Your task »
Would you please transcribe, exactly as written, the lines of the entries below starting at the one that holds "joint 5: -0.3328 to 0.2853" and ending at the one that holds "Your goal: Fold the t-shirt", both included?

(Items from a dataset)
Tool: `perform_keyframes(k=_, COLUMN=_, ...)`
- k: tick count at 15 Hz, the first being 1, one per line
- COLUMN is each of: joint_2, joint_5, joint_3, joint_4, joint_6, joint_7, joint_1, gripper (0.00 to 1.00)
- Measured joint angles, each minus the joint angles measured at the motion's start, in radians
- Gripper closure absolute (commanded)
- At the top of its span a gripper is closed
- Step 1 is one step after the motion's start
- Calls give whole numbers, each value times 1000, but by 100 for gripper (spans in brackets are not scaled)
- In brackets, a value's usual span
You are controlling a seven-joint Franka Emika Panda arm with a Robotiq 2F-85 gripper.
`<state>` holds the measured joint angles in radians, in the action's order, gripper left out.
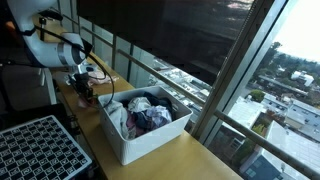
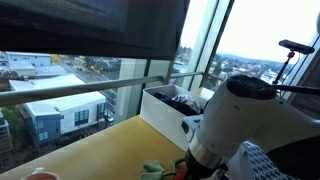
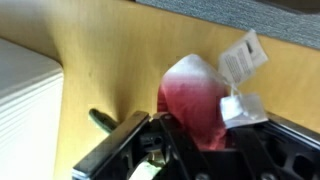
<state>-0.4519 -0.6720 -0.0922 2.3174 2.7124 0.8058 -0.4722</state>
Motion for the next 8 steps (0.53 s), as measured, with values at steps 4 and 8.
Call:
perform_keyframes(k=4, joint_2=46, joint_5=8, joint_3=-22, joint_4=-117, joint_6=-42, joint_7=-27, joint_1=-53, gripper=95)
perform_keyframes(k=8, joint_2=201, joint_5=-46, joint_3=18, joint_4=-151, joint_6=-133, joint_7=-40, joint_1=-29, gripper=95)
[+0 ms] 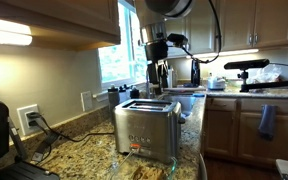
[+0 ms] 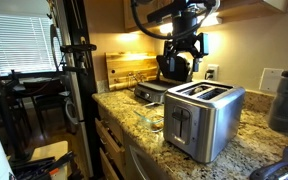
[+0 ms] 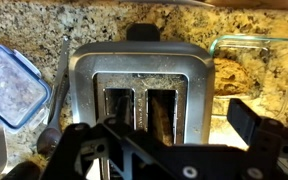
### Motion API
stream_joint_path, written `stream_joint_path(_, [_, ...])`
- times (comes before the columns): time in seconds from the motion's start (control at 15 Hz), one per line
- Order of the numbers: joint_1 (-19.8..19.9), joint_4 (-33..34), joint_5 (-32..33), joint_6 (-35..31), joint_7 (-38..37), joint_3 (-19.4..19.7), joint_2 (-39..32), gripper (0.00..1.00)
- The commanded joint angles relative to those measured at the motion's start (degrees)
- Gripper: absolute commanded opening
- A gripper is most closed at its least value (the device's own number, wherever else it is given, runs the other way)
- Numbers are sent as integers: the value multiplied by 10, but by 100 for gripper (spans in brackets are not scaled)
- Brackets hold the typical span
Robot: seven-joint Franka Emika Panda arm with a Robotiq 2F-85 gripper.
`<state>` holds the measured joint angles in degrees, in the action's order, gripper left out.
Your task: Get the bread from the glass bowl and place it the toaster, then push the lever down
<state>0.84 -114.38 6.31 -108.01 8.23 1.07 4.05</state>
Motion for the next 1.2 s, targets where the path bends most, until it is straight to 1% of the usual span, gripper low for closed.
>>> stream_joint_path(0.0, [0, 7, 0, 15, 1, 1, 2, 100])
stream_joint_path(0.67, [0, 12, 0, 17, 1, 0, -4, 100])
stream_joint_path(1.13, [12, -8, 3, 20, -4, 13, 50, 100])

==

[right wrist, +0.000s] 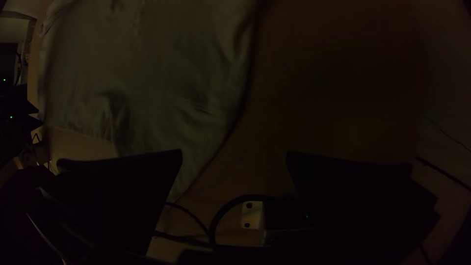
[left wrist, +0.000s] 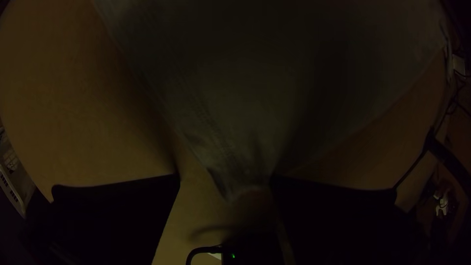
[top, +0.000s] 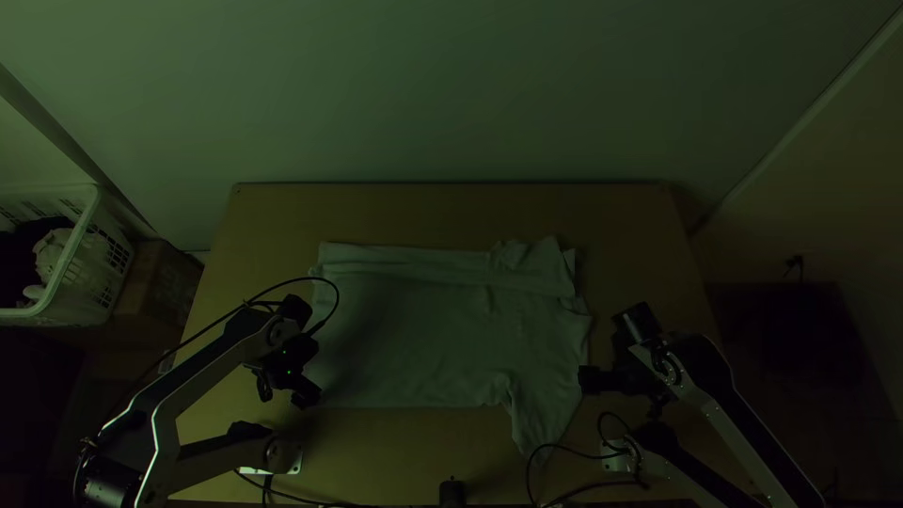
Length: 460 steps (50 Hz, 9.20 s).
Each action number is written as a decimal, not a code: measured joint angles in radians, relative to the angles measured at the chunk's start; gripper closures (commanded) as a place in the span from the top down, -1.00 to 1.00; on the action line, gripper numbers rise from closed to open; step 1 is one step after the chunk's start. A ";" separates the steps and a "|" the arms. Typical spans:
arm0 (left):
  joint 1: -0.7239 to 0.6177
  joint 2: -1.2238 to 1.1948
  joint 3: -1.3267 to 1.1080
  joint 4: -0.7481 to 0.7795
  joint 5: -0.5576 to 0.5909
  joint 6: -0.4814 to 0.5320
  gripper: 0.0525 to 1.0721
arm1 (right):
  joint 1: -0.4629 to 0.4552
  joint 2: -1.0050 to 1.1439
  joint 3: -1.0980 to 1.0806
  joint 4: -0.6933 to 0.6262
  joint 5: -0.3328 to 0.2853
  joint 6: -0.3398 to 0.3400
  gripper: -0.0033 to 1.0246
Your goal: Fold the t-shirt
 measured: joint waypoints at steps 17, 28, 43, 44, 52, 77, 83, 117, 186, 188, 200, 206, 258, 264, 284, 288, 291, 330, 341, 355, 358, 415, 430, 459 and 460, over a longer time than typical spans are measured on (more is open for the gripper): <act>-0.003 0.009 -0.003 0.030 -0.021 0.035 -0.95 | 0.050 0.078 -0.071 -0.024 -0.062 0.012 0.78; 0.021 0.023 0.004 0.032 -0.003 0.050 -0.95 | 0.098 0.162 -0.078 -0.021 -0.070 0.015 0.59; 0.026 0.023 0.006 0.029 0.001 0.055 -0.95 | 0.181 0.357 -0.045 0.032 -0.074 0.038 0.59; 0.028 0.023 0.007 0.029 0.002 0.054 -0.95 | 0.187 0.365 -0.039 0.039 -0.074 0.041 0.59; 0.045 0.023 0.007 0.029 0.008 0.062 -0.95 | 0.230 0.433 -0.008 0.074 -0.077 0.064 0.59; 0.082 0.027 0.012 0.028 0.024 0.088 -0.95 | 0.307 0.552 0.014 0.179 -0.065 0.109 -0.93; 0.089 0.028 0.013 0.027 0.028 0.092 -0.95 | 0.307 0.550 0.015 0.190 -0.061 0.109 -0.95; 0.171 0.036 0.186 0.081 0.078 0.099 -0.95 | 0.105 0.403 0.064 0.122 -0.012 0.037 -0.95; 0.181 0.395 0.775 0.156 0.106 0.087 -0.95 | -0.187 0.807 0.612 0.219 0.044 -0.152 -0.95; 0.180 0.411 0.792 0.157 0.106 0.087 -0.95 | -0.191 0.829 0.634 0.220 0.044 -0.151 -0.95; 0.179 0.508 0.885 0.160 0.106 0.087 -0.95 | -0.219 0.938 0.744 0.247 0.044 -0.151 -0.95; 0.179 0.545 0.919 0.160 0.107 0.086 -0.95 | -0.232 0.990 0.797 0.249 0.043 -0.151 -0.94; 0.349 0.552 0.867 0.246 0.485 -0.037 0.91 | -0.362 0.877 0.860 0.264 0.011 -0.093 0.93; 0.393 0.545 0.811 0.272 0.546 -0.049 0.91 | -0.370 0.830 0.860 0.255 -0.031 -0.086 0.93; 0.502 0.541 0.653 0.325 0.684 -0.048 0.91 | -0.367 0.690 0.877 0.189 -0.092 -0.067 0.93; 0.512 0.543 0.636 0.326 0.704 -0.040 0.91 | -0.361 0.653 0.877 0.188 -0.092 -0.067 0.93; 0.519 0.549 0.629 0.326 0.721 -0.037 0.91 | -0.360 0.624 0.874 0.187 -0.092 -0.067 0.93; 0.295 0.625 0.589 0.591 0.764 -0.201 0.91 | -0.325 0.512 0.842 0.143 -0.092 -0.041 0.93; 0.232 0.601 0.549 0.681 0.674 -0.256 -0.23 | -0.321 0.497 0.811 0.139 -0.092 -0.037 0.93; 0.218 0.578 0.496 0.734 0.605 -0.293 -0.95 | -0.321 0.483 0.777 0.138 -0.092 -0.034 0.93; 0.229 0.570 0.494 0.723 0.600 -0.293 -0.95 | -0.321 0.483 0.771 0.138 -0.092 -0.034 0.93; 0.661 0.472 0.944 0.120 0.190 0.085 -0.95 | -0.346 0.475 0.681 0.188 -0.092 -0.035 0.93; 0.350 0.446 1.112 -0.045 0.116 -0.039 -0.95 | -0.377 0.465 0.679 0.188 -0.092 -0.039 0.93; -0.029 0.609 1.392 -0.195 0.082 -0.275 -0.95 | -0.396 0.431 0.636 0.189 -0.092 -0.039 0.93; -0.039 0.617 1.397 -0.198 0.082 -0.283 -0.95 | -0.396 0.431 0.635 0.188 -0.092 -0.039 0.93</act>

Completed task »
  joint 5: -0.3328 to 0.2853
  joint 6: -0.3398 to 0.3400
  gripper: -0.0033 to 1.0246
Your goal: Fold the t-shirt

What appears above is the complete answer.